Epilogue

Isaac

Showing up at The Owl’s Nest to let Dickens know I’d moved to Mission City was easier than I expected.

He knew of Ben and seemed genuinely pleased for both of us. Glowing with new love, he promised to introduce me to his new beau.

I was happy for him.

My job as harbormaster differed greatly from lightkeeper. All these people. Less so, given winter was well and truly entrenched. But come summer, the place’d be hopping.

I was locking up for the night on my fifth day on the job when a familiar car turned into the parking lot. The walk home was twenty-minutes uphill, but I didn’t mind. Gave me time to settle the day and clear my mind. Yet, Ben had shown up three of the past five days.

“Hop in, it’s cold.”

Barely at the freezing mark and no wind today. Tofino had high winds and was below freezing.
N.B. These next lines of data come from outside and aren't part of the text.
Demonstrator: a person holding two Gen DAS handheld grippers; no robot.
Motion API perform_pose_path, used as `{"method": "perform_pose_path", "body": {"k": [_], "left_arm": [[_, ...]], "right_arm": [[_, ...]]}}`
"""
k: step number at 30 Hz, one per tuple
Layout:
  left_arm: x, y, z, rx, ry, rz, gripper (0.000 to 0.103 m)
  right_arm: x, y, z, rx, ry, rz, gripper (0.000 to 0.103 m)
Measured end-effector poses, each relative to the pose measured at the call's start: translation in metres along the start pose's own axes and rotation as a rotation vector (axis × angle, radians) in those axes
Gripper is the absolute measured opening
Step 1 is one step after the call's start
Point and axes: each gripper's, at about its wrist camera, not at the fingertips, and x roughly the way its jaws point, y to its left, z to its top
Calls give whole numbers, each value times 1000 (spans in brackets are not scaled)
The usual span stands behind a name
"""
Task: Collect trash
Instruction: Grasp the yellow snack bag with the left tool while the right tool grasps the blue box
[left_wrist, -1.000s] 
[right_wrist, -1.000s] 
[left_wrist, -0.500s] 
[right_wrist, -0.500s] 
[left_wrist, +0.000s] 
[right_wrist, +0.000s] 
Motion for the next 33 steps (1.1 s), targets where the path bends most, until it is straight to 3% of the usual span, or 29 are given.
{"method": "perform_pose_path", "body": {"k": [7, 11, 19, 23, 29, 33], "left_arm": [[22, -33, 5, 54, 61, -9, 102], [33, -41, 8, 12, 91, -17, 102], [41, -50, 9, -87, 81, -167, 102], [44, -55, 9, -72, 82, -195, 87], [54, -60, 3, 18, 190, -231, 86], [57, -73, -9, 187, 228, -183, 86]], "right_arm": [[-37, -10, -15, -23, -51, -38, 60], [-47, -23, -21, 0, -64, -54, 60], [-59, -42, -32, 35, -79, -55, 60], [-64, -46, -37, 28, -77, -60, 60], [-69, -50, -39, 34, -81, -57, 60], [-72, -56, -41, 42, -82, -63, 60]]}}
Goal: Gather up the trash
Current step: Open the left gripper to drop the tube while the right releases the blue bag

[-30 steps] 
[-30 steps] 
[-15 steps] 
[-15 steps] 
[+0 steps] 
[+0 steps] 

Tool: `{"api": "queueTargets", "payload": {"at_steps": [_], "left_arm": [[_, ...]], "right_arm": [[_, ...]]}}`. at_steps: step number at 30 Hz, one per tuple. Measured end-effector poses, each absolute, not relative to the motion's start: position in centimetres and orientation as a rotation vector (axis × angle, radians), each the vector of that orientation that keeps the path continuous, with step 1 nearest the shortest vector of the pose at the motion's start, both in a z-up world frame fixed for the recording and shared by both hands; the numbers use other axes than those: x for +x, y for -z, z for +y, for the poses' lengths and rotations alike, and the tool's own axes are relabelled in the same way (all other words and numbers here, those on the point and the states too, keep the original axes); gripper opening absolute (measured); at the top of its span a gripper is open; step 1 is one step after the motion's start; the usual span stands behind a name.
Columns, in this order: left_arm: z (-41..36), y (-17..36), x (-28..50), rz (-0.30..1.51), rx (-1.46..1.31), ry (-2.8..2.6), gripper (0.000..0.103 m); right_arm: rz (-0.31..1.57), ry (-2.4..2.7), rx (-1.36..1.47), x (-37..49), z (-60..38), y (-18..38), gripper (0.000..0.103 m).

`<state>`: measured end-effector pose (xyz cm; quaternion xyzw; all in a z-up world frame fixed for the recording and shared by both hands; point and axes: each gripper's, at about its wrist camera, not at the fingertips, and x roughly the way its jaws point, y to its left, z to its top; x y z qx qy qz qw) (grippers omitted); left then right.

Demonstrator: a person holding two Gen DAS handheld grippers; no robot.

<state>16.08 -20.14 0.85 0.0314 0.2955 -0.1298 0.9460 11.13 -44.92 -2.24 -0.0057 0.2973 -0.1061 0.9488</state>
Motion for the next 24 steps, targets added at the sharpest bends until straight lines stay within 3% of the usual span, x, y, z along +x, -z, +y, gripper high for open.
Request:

I might’ve been keeping track. Just wishing the new guy luck. Here I tracked river levels, debris, and snow packs. The more snow that fell, the higher the river would crest in the spring. Something to monitor.

I slid into Ben’s ten-year-old Honda. Somewhere on the list of things to buy was a newer car for him. Then he planned to gift me this one. I didn’t need a car, but he pointed out it’d be handy on the days of torrential downpours that were common in the Fraser Valley.

He wasn’t wrong.

I leaned over to give him a kiss on his cheek, but at the last moment, he turned, and our lips met. We might’ve lingered a bit with that one.

He grunted. “Now I want to take you home.”

“So take me home.”

“But I wanted to take you out to Stavros’s tonight.”

“We can go another night.”

Truthfully, I looked forward to a night of quiet and could wait to try the local Greek restaurant everyone raved about.

“I made reservations.”

A slight tinge of exasperation.

Whether at me or himself, I couldn’t tell. “Then by all means, let’s go.”

It took little time, and soon we parked in the lot behind the restaurant.

I was about to get out of the car when Ben put a restraining hand on my arm. I cocked my head.

“I just…”

His blue eyes shone with worry in the streetlight.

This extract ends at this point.